EU coal imports inch up from May's low

  • Wednesday, July 22, 2020
  • Source:ferro-alloys.com

  • Keywords:EU coal imports
[Fellow]European coal imports inched up from April's three-decade low, but were still sharply down on the year in May.
[Ferro-Alloys.comEuropean coal imports inched up from April's three-decade low, but were still sharply down on the year in May.
 
Net imports by EU 27 members fell by 3mn t on the year to 3.3mn t in May according to Eurostat data. This was up from net imports of 2.6mn t in April.
 
Net imports into the bloc, excluding the UK, were 20.9mn t lower on the year in January-May, at 18.6mn t. The UK imported around 1.2mn t, down from 2.6mn t.
 
Receipts in May were down on the year for the 15th consecutive month and the trend is likely to persist in the second half of the year.
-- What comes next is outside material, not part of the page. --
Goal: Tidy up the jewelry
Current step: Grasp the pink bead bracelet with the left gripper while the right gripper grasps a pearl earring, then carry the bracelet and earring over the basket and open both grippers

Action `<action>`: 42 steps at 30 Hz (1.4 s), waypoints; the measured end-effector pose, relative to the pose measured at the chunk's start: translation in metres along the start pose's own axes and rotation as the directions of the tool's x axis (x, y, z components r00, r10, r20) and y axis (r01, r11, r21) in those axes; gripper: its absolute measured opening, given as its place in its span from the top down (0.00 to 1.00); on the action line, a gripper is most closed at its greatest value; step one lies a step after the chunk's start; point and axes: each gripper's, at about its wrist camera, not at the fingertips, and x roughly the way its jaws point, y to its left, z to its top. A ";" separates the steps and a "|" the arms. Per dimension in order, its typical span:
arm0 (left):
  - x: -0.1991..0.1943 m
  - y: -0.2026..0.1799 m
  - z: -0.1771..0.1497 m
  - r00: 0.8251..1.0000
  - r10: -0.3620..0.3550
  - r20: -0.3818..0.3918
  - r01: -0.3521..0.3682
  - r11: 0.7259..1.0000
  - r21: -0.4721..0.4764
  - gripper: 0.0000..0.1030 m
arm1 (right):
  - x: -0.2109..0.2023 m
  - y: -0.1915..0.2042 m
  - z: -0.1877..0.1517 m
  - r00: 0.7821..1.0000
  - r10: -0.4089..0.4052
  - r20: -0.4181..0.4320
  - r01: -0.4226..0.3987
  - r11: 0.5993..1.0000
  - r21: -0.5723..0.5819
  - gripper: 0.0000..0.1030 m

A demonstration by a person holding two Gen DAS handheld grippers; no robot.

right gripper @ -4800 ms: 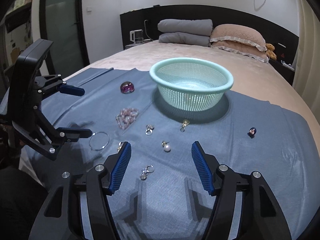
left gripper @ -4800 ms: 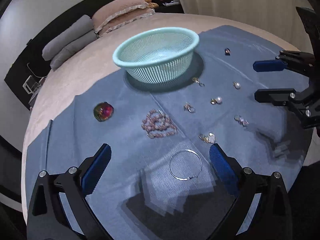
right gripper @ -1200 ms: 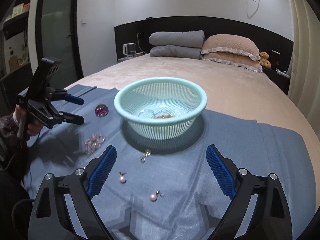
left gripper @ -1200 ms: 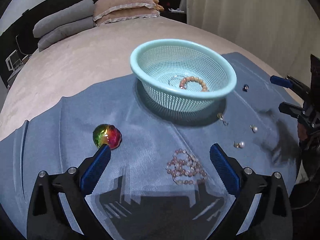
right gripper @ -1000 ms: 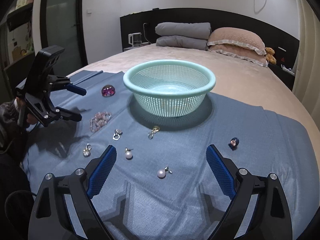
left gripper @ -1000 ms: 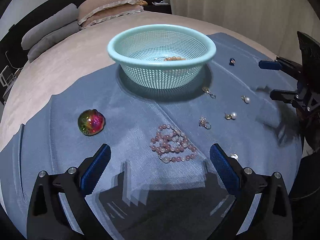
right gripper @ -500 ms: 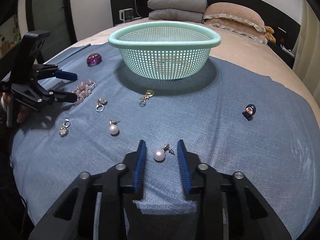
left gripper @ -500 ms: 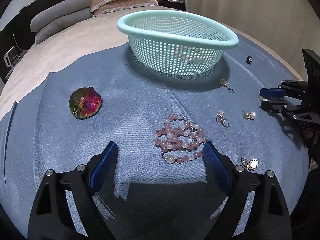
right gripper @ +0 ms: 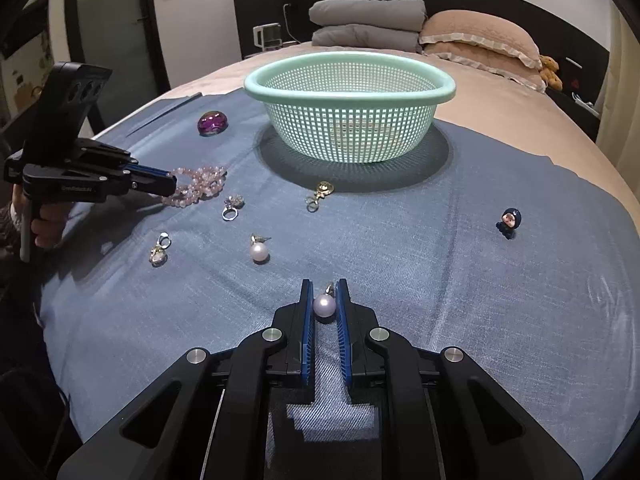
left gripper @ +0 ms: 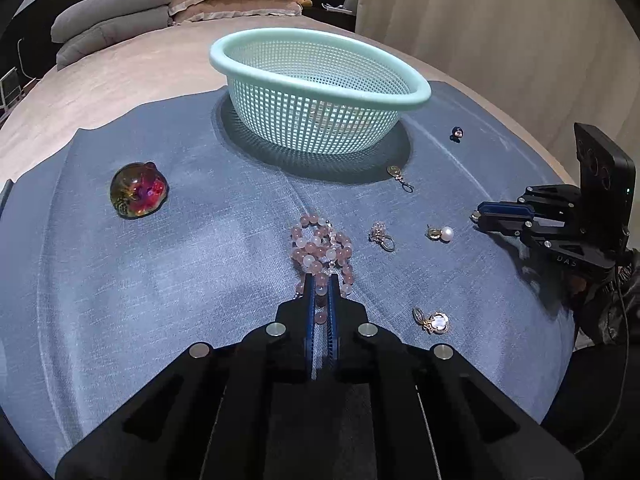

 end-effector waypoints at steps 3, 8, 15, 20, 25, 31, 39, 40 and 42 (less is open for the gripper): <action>-0.019 0.000 0.003 0.999 -0.007 0.038 0.007 1.000 -0.010 0.94 | -0.013 0.000 0.002 0.999 0.004 0.033 -0.004 1.000 0.002 0.90; -0.059 -0.008 0.024 0.994 0.029 0.103 -0.032 0.999 0.023 0.94 | -0.037 0.001 0.017 0.995 -0.015 0.095 0.017 1.000 -0.017 0.90; -0.112 -0.028 0.077 0.971 0.089 0.220 -0.120 0.984 0.133 0.94 | -0.077 0.006 0.071 0.972 -0.013 0.236 0.033 0.996 -0.083 0.90; -0.149 -0.044 0.121 0.927 0.156 0.342 -0.224 0.960 0.170 0.94 | -0.083 0.012 0.119 0.953 -0.015 0.303 0.059 0.989 -0.138 0.90; -0.169 -0.059 0.168 0.887 0.146 0.438 -0.254 0.946 0.200 0.94 | -0.076 0.008 0.154 0.943 -0.017 0.333 0.069 0.987 -0.145 0.90; -0.155 -0.057 0.218 0.893 0.128 0.431 -0.220 0.961 0.169 0.94 | -0.061 -0.006 0.175 0.943 -0.039 0.330 0.083 0.989 -0.120 0.90; -0.060 -0.034 0.220 0.958 0.155 0.241 -0.183 0.978 0.100 0.94 | -0.012 -0.026 0.169 0.967 -0.031 0.253 0.038 0.999 -0.020 0.90; -0.046 -0.030 0.214 0.965 0.158 0.210 -0.181 0.979 0.094 0.94 | -0.002 -0.027 0.166 0.972 -0.034 0.231 0.038 0.999 -0.012 0.90; -0.022 -0.023 0.203 0.974 0.170 0.152 -0.183 0.980 0.081 0.94 | 0.014 -0.027 0.159 0.981 -0.029 0.194 0.031 0.999 -0.008 0.90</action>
Net imports into the bloc averaged 5.8mn t/month in June-December 2019, but recent low prices and a soft demand outlook driven by weak power consumption and fierce competition from gas will probably keep imports below that level in 2020.
 
The annual decline in supply may slow compared with the start of 2020, however, as a steep contango in German power prices means generation margins for coal-fired plants are increasingly profitable on the curve out to March 2021.
 
Month-ahead average clean dark spreads for 46pc-efficient plants dropped to as low as minus €6.47/MWh in April and have remained negative since then, despite a gradual recovery. Base-load margins are positive for September onwards and the first-quarter 2021 clean dark spread was €6.36/MWh, which may drive a modest increase in coal burn in the third quarter and see some utilities' having to step up restocking for the peak winter months.
 
Coal consumption is still likely to be unseasonably low for the rest of the year, barring a significant recovery in power demand or gas prices. High-efficiency German coal-fired plants are uncompetitive with 55pc to 59pc-efficient gas-fired plants out to late 2022, based on recent forward gas, coal and EU carbon prices, which suggests that coal-to-gas fuel switching will be a limiting factor for coal demand in the medium term.
 
But supply-side fundamentals have also shifted in 2020, which could make short-term spikes in coal demand particularly volatile for spot prices. Weaker imports in 2020 have drawn stocks in the ARA region down by around 1mn t from a high of more than 7mn t in July 2019, while low prices are deterring Russian, Colombian and US suppliers from exporting to the region.
 
EU imports from Russia fell by 9.3mn t on the year in January-May to 13.1mn t, with US, Colombian and Indonesian supply down by 1.5mn t, 2.2mn t and 2.4mn t, respectively.
 
Imports into the Netherlands accounted for 7.3mn t, or 35pc, of the decline, with Spain accounting for 3.9mn t and Germany 2.8mn t.